What this task involves ▸
Leave out the pictures and repeat the data exactly.

The data ▸
##############################
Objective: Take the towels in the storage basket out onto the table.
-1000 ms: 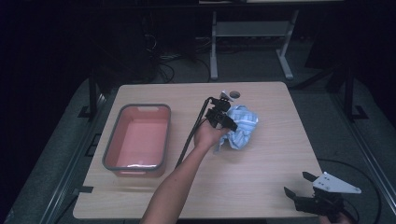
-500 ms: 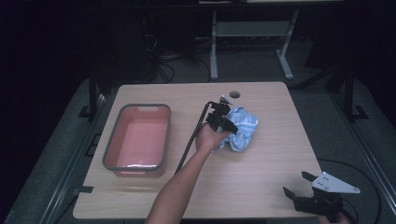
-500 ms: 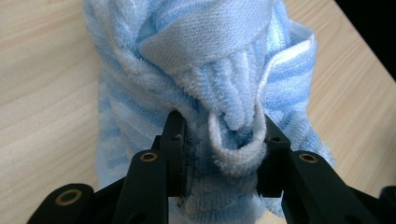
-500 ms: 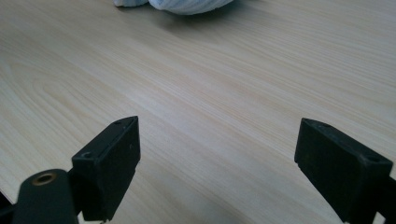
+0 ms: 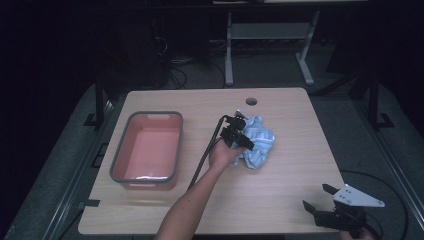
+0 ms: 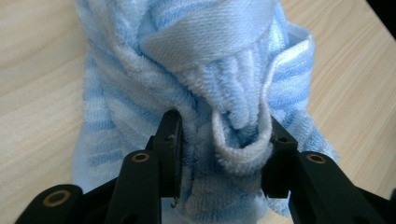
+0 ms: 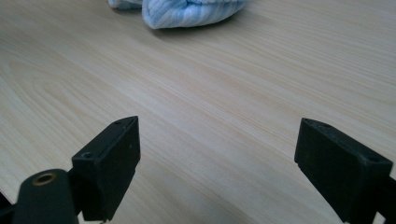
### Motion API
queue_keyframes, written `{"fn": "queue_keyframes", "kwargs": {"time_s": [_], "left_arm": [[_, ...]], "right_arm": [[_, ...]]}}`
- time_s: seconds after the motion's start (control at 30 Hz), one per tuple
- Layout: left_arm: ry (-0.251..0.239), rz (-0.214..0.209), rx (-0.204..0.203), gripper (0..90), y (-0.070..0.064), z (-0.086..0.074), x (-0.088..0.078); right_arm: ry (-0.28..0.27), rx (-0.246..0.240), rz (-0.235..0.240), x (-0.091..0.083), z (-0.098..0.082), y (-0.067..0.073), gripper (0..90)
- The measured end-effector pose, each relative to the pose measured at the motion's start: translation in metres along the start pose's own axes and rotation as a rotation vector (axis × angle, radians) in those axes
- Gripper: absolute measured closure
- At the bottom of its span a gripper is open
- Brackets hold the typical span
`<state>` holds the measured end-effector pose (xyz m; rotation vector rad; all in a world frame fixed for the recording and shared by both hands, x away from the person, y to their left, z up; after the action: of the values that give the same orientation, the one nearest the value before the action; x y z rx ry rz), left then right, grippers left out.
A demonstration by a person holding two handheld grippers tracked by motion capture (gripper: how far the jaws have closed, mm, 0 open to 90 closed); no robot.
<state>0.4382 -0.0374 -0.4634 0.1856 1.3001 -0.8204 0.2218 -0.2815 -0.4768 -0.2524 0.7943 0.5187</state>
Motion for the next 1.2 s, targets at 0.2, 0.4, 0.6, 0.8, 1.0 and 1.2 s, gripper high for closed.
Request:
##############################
Task result ▸
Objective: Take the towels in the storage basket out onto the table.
-1000 ms: 
-500 ms: 
-500 ms: 
-500 ms: 
+0 ms: 
+0 ms: 
+0 ms: 
### Motion API
queue_keyframes, written `{"fn": "queue_keyframes", "kwargs": {"time_s": [_], "left_arm": [[_, ...]], "right_arm": [[_, ...]]}}`
- time_s: seconds after the motion's start (control at 30 Hz), one per tuple
- Layout: left_arm: ry (-0.251..0.239), rz (-0.214..0.209), rx (-0.204..0.203), gripper (0..90), y (-0.070..0.064), z (-0.086..0.074), x (-0.088..0.078); right_arm: ry (-0.28..0.27), rx (-0.246..0.240), rz (-0.235..0.240), x (-0.091..0.083), z (-0.098..0.082), y (-0.067..0.073), gripper (0..90)
- The measured end-effector pose, each relative to the pose measured at the motion's start: translation in metres along the start pose's own axes and rotation as a rotation vector (axis × angle, radians) in those axes
- Gripper: absolute measured closure
- At the bottom of its span a gripper is open
- Brackets hold the typical span
`<state>` holds the measured end-effector pose (xyz m; rotation vector rad; all in a world frame fixed for the recording and shared by both hands, x away from the person, y to their left, z up; after the action: of the values that give the same orientation, the one nearest the value before the action; x y z rx ry rz), left then right, grippers left out.
A demonstration by a person holding two handheld grippers tracked by motion capture (gripper: how far the jaws have closed, mm, 0 open to 90 closed); no robot.
<state>0.4382 -0.0374 -0.4634 0.1856 1.3001 -0.8204 0.2218 -0.2815 -0.4768 -0.2524 0.7943 0.5187</state>
Motion for the next 1.2 s, targets at 0.2, 0.4, 0.6, 0.8, 1.0 and 1.2 s, gripper high for closed.
Request:

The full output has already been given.